Quando pensamos que a vida começa a aconchegar-se na doce monotonia de que julgamos ser dignos, ela sempre trata de engendrar-nos as surpresas que nos fascinam ou nos arrasam. Por essas e outras é que a história central de “Diga Quem Sou Eu” consegue ser, a um só tempo, tão familiar, com a licença do trocadilho, e tão exclusivamente pontual. Da mesma forma que a morte cerca o existir, situações de congraçamento e quadras infelizes rondam os lares de mulheres e homens comuns mundo afora; no entanto, o documentário de Ed Perkins fica a um milímetro da ficção ao escarafunchar reminiscências bastante particulares de uma dupla de irmãos gêmeos acerca de uma tragédia que, por óbvio, impacta suas trajetórias e soterra os dois com mudanças indesejadas. E é do meio desses escombros que a história surge.
Fotografia noir e ecos de “Três Estranhos Idênticos”
Uma sala escura, subitamente iluminada, presta-se a uma metáfora da vida de Alex e Marcus Lewis, e o diretor respalda-se justamente de imagens como essas para buscar no fundo da alma dos dois a revelação que estarrece o público, depois de ter preparado o terreno com toda a cautela. Incontinente, vem a lembrança do espectador mais afeto à matéria e ao gênero a lembrança de “Três Estranhos Idênticos” (2018), em que Tim Wardle e Grace Hughes-Hallett vasculham as memórias não de dois, mas de um trio de gêmeos univitelinos, separados no nascimento, reunidos graças a uma manobra inexplicável do destino e, bem como os irmãos da narrativa de Perkins, tem de se haver com detalhes ignominiosos de sua história. A diferença cabal a fazer este trabalho superior ao de Wardle e Hughes-Hallett é a abordagem sempre esmerada em aspectos secundários numa produção dessa natureza. A fotografia de Erik Wilson e Patrick Smith rouba a cena muitas vezes com suas sucessões de chuva descendo sobre uma janela em azuis-petróleo entremeados por pinceladas de negro, conferindo ao resultado final, conscientemente ou não, a rotulagem de um noir sofisticado. Como ali é tudo verdade, tal dispositivo exerce a função dialética de amenizar a catástrofe psicológica de Alex, sobreposta ao acidente de moto que transforma o que entende de si mesmo e dos que integram seus círculos mais íntimos para sempre, mas, por natural, puxa para o filme todo o macabro do que se conhece minutos depois, um fardo demasiado grande para se carregar sozinho.
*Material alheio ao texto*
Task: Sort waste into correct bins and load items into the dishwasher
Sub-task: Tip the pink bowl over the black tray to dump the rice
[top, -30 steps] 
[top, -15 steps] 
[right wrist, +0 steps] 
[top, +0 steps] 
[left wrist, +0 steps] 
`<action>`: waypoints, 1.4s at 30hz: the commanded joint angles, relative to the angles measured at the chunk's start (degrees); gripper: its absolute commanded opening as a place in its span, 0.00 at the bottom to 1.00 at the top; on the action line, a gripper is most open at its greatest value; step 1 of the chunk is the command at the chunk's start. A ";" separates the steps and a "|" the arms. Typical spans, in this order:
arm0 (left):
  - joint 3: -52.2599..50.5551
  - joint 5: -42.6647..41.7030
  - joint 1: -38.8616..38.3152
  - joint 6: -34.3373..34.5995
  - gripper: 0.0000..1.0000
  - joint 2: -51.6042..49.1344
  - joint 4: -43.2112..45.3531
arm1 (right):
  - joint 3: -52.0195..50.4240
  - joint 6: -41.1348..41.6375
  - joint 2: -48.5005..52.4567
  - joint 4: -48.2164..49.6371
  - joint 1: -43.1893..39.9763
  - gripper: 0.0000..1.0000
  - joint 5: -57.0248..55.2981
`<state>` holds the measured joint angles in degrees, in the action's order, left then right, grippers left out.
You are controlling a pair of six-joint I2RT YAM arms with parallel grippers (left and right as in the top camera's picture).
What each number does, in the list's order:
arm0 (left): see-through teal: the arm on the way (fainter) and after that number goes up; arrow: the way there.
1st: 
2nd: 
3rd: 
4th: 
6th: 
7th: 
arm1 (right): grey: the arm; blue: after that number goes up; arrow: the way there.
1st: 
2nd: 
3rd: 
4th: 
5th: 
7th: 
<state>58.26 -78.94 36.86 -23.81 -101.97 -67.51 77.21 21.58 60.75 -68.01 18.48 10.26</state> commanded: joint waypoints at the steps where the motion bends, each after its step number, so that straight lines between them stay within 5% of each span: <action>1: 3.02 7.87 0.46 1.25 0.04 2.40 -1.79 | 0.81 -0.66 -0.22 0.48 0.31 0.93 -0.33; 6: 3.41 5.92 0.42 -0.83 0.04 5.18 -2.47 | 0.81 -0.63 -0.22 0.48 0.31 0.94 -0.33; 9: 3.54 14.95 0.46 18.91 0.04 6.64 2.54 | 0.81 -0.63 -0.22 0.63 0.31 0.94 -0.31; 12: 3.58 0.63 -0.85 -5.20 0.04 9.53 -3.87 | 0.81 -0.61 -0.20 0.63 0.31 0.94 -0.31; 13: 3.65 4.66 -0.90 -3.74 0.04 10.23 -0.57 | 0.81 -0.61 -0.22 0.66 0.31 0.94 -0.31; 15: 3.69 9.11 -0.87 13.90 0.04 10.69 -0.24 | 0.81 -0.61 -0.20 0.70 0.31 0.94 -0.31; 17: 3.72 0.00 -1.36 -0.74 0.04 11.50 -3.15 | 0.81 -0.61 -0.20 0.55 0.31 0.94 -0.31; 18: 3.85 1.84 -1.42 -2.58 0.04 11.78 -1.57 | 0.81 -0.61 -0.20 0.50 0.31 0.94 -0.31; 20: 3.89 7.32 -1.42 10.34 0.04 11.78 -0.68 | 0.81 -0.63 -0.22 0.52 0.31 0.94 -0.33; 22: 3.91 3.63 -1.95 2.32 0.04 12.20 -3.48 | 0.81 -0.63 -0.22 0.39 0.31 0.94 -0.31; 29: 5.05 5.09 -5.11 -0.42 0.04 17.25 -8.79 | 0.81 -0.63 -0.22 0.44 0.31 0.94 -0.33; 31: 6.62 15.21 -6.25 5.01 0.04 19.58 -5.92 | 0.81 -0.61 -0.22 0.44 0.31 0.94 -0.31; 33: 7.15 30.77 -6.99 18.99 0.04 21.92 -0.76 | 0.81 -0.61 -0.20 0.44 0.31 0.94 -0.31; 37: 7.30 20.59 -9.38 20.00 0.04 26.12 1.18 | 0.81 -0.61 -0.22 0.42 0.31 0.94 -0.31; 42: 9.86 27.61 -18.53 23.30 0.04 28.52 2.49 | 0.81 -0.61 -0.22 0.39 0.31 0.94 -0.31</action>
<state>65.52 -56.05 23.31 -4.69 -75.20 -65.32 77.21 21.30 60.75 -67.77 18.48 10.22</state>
Da tragédia ao acerto de contas: 1982, 1995 e 2019
Do desastre que por pouco não mata Alex, ocorrido em 1982, quando os gêmeos contavam dezoito anos, Perkins salta para 1995, momento em que o diretor descreve a morte de Jill, a mãe deles, e daí para 2019, com o acerto de contas dos dois — que, evidentemente, não pode ser completo porque seu algoz já não vive. Caminhando por esse terreno pantanoso, “Diga Quem Sou Eu” proporciona uma reflexão doída, mas ponderada, sobre culpa e remorso, indignação e clemência, muito necessária para quem a recebe, e ainda mais para quem tem a graça de concedê-la.